What we found exciting is that despite each module being trained greedily, it improves upon the representation of the previous module. This enables you to keep stacking modules until downstream performance saturates.
Setup the conda environment infomax
by running:
bash setup_dependencies.sh
Additionally, for the audio experiments:
infomax
environmentbash download_audio_data.sh
To replicate the vision results from our paper, run
source activate infomax
bash vision_traineval.sh
This will train the Greedy InfoMax model as well as evaluate it by training a linear image classifiers on top of it
View all possible command-line options by running
python -m GreedyInfoMax.vision.main_vision --help
Some of the more important options are:
in order to train the baseline CPC model with end-to-end backpropagation instead of the Greedy InfoMax model set:
--model_splits 1
If you want to save GPU memory, you can train layers sequentially, one at a time, by setting the module to be trained (0-2), e.g.
--train_module 0
To replicate the audio results from our paper, run
source activate infomax
bash audio_traineval.sh
This will train the Greedy InfoMax model as well as evaluate it by training two linear classifiers on top of it - one for speaker and one for phone classification.
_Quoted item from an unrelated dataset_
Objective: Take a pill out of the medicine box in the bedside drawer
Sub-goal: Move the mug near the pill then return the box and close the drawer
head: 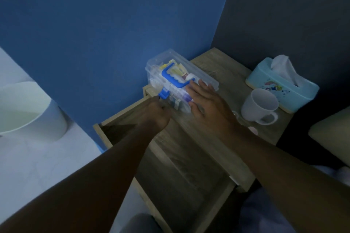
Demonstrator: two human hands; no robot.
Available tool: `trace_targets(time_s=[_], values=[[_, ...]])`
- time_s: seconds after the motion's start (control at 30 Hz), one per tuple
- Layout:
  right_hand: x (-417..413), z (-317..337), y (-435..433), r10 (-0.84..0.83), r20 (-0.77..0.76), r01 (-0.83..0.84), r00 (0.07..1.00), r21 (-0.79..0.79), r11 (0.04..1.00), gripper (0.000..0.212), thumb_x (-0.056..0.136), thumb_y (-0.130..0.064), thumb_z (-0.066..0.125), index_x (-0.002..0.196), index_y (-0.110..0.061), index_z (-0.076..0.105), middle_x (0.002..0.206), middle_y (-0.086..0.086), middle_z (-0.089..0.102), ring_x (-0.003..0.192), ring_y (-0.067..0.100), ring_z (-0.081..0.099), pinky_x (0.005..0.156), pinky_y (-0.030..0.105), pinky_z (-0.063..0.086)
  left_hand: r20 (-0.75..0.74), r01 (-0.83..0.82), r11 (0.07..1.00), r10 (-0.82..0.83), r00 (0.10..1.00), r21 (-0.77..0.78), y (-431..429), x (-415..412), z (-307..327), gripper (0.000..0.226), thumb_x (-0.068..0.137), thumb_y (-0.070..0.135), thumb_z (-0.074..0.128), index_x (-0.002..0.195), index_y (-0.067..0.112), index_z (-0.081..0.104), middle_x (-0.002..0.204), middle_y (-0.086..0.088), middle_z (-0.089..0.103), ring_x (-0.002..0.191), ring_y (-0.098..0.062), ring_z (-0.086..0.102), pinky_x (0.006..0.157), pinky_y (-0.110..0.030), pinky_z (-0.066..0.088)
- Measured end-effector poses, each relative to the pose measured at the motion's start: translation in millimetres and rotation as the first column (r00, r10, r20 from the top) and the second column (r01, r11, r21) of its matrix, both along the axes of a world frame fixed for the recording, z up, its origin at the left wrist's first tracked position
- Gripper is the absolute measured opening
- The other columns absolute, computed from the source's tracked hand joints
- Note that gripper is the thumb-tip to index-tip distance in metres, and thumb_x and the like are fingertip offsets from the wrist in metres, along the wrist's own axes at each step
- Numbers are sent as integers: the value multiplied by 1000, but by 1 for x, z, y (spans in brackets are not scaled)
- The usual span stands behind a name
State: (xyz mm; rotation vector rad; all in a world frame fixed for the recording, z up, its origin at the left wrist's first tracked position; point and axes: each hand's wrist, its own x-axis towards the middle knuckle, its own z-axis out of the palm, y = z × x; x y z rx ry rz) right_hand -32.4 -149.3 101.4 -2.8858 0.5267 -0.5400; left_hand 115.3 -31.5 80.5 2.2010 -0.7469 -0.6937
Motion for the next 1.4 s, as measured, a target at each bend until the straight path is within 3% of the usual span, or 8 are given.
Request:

View all possible command-line options by running
python -m GreedyInfoMax.audio.main_audio --help
Some of the more important options are:
in order to train the baseline CPC model with end-to-end backpropagation instead of the Greedy InfoMax model set:
--model_splits 1
If you want to save GPU memory, you can train layers sequentially, one at a time, by setting the layer to be trained (0-5), e.g.
--train_layer 0
Check out my blog post for an intuitive explanation of Greedy InfoMax.
Additionally, you can watch my presentation at NeurIPS 2019. My slides for this talk are available here.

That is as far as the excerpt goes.